Outside of the conference some of us wandered around and lived on the streets of Detroit. Much of the housing in many neighborhoods sat empty and decrepit. The immense Ford Rouge Plant stood empty. Segregated housing was the rule, and public services for the older neighborhoods were often scarce. I always walked around with one or two other friends from the conference, and we slept on park benches or in abandoned houses, and went to soup kitchens and day labor hiring centers. I never had more than a few dollars on me and dressed like I didn’t have much, which, of course, I didn’t. It was one of the richest experiences of my life, meeting people on the street—the veterans who had lost their way, the guy with an armful of watches that he would sell me, the children who begged during the day and turned their money over to an adult at the end of the evening, alcoholics, drug addicts, musicians and street artists, philosophers, people of all kinds. Throughout the weeks there I perceived no threat, other than the rodents and dirt of the streets. People were friendly, curious about us (We were college students here for a few weeks of the summer just to learn what we could.), willing to talk about their own lives, frustrations, and hopes. I discovered that all of these people were a lot like me under the skin. I could learn from them, but I had little to teach. That was the summer before the Detroit riots of 1967, and I wondered how poor people managed to live in the city, knowing they had no other home to go to.
One day a female friend and I got cleaned up and dressed up and went to a new high-rise apartment building in the urban renewal area just north of the downtown. We pretended we were a newly married couple looking for an apartment. The apartments were plain, small, and uninviting, and we finally had to admit to the nice woman who showed us around that $1000 a month was above our means. I couldn’t see how or why anyone would afford such a rental. Obviously most of the people we were meeting could not. We ate that evening at a Greek restaurant, spending some of my money hard-earned from loading and unloading trucks for a couple of days. We sat and watched as people came and went, finding or leaving something hidden behind the refrigerator that sat just outside the kitchen, but not staying to eat a meal.
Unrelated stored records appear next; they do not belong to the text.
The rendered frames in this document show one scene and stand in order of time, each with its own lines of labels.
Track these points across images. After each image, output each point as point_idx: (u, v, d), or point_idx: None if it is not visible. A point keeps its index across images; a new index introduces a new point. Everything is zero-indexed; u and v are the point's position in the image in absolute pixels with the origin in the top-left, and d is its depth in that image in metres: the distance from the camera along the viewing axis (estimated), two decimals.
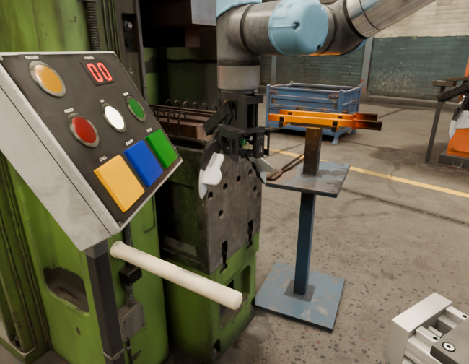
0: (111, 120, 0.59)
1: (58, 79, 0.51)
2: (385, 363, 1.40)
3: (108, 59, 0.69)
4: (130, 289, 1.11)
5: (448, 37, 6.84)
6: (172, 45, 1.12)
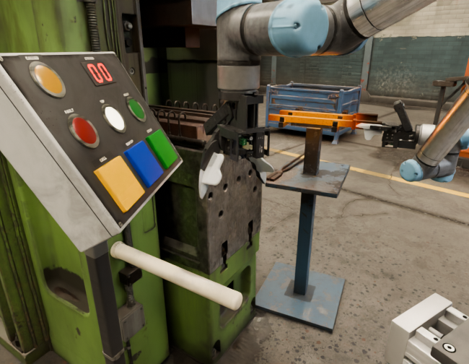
0: (111, 120, 0.59)
1: (58, 79, 0.51)
2: None
3: (108, 60, 0.69)
4: (130, 289, 1.11)
5: (448, 37, 6.84)
6: (172, 45, 1.12)
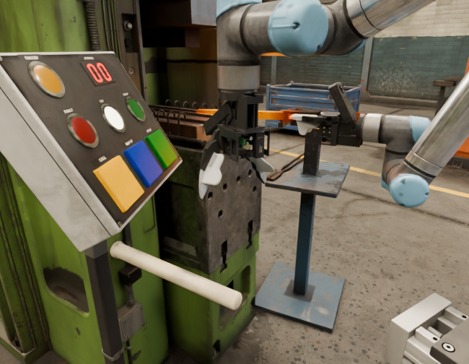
0: (110, 120, 0.59)
1: (58, 79, 0.51)
2: (385, 363, 1.40)
3: (107, 60, 0.69)
4: (130, 289, 1.11)
5: (448, 37, 6.84)
6: (172, 45, 1.12)
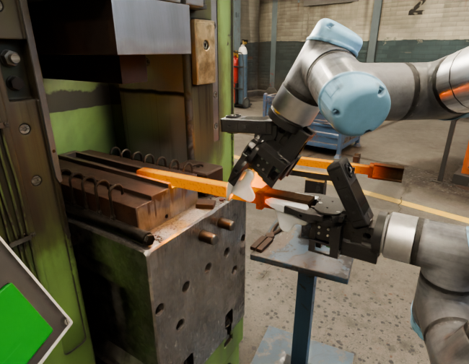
0: None
1: None
2: None
3: None
4: None
5: (456, 41, 6.47)
6: (104, 79, 0.75)
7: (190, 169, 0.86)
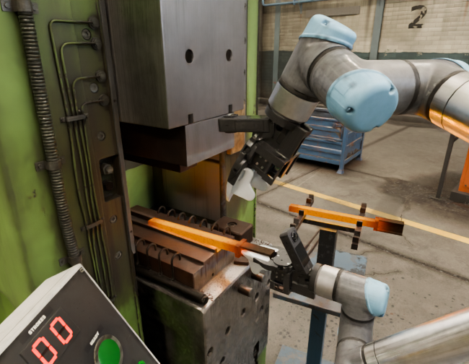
0: None
1: None
2: None
3: (70, 292, 0.50)
4: None
5: (454, 54, 6.66)
6: (164, 167, 0.93)
7: (229, 231, 1.04)
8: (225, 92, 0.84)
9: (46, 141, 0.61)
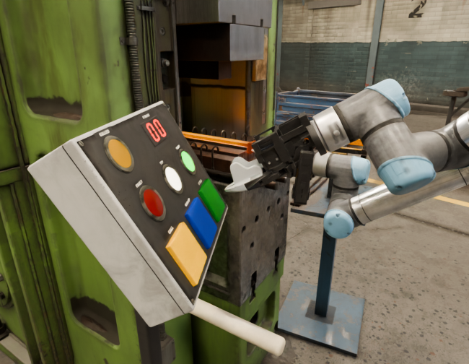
0: (172, 183, 0.58)
1: (127, 151, 0.50)
2: None
3: (160, 112, 0.67)
4: (162, 324, 1.10)
5: (454, 42, 6.83)
6: (204, 76, 1.11)
7: None
8: (258, 6, 1.01)
9: (129, 19, 0.78)
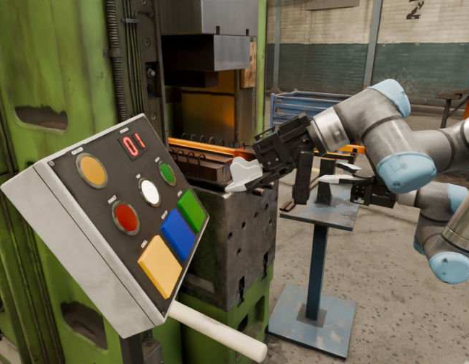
0: (148, 196, 0.59)
1: (101, 167, 0.51)
2: None
3: (140, 125, 0.69)
4: (150, 329, 1.11)
5: (451, 44, 6.84)
6: (191, 85, 1.12)
7: (243, 146, 1.23)
8: (243, 16, 1.02)
9: (112, 32, 0.80)
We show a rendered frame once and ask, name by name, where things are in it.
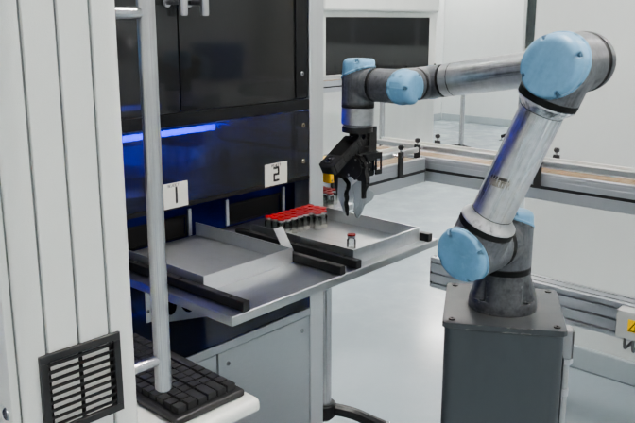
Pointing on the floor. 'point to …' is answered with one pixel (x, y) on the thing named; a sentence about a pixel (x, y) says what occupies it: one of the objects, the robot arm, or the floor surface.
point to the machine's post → (305, 190)
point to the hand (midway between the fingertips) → (350, 211)
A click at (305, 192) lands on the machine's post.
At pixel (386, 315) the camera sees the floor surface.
I searched for the church that Rev. Reinhold Niebuhr had served for 13 years that had ended forty years before—Bethel Evangelical Church, two miles west of the downtown on Grand Avenue. What would be left of the German working community he served? It had become an African-American working community, and the building continued to serve, renamed Mayflower Missionary Baptist Church. I didn’t imagine at the time that I would eventually serve old German Evangelical Churches that looked a lot like it.
It is still hard to say exactly how those days in Detroit changed me, but they did. I was humbler, needing much less, but also less confident in my own ability to find any kind of success on my own. Anything worth doing had to be done together.